Monday, December 27, 2010

Last Man Standing.

So today, I finally started writing again, and it was pretty much- abysmal, sadly it talked about how I'm "falling apart" again.

We constantly relieve stress in so many ways, and I guess my way is writing, or at least for awhile it should be. I miss life, I miss warmth with just a smile. I call this chapter in my life living, because of course I think I'm there. I think after everything, I can finally see that I'm making it out alright. But I'm scared, because if this is it, then what was all this time spent?

A friend of mine once told me it can't rain forever, but another friend said that the sun has to stop shining some time, or else we'd all get burnt. Maybe, there's a reason why some of us understand and take life to the next level, to a perfect adaptation...but others, just can't accept life in general. Why is it that we can make something beautiful, but we can't destroy? We do enough of it already...

Now I feel as if what I feared is happening, I'm talking to myself haha.

Oh well :)

Troke.
[sugar rush.Cash Cash]

Rhythm is the basis of life, not steady forward progress.

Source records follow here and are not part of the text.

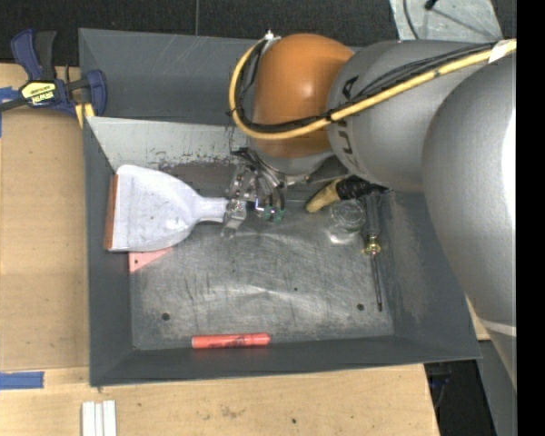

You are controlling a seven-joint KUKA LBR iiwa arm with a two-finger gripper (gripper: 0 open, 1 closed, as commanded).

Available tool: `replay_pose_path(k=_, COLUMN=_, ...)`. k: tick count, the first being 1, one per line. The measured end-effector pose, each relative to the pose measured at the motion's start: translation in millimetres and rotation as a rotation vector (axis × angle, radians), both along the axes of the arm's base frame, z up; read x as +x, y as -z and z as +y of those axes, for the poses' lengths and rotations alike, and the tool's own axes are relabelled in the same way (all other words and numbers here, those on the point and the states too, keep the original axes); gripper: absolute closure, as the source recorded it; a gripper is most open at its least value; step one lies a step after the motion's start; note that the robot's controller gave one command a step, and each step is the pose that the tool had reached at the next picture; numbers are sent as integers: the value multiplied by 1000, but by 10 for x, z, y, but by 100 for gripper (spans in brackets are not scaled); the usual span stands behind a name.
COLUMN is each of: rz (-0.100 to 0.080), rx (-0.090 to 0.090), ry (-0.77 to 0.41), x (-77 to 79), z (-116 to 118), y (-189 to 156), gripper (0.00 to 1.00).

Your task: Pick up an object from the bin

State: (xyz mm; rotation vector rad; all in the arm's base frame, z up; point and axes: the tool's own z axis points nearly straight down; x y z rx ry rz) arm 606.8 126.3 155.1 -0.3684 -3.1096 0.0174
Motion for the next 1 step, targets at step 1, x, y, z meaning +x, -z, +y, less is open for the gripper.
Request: replay_pose_path(k=1, rz=-27, rx=-4, ry=110, x=-13, z=96, y=6, gripper=100)
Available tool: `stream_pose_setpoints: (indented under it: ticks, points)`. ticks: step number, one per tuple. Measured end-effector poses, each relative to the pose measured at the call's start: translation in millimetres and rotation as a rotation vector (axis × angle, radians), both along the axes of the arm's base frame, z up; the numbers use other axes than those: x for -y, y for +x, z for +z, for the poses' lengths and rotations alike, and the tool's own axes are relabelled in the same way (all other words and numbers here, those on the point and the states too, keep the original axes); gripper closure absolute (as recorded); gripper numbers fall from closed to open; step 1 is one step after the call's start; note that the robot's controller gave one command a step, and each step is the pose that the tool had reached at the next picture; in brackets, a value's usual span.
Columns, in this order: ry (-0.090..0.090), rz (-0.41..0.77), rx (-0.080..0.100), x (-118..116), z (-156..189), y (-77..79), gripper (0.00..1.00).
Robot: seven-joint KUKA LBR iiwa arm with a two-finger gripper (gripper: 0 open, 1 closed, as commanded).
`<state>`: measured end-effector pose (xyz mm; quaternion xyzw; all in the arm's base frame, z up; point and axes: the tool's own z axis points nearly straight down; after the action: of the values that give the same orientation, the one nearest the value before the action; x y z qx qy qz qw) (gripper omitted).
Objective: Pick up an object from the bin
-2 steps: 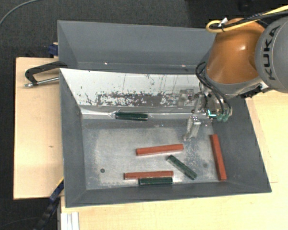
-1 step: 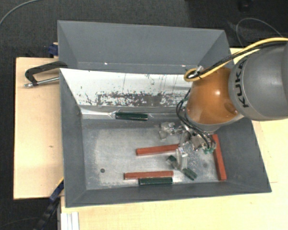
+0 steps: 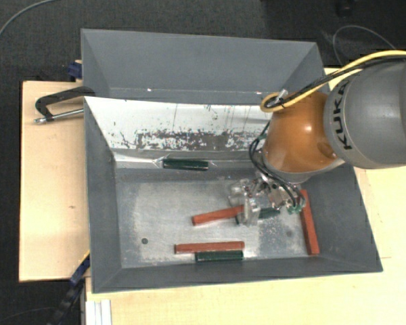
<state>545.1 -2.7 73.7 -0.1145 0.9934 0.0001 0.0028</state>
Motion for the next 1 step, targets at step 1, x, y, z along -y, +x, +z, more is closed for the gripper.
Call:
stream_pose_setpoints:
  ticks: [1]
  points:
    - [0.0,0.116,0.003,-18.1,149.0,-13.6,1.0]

The forces of creation, destruction, and preservation have a whirling, dynamic interaction.

Kabbalah.

I'm Back :)

It's been over almost half a year since I deleted my blog, I figured it wouldn't help in the long run, but it helped more than I had thought.

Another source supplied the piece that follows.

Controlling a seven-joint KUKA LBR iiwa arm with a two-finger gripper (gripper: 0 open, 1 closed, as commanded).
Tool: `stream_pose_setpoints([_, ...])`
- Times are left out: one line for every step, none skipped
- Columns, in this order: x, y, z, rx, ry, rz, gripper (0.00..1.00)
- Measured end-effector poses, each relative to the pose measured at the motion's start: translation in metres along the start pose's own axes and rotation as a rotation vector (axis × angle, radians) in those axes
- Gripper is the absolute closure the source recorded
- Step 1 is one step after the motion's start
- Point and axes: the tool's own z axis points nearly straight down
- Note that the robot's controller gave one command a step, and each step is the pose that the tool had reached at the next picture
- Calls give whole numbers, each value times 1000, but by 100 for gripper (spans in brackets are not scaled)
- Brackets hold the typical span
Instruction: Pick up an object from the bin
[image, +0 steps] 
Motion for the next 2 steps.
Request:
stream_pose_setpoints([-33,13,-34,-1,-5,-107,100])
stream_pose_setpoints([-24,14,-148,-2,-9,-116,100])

Turns out, I'm probably doing this more for myself than for the just putting myself out there. And whoever reads this should know that. I find that there are only two things for me to escape to now: music and writing. Well that's really sad, only art. Nothing that seems too productive, but I guess, this is productive enough that I'm not sleeping or thinking too much about what I could be and who I am.

This blog is gonna get intense, I can feel it. But oh well.

Troke.
[fuck you.Cee Lo Green]

This is your life. And it's ending one minute at a time.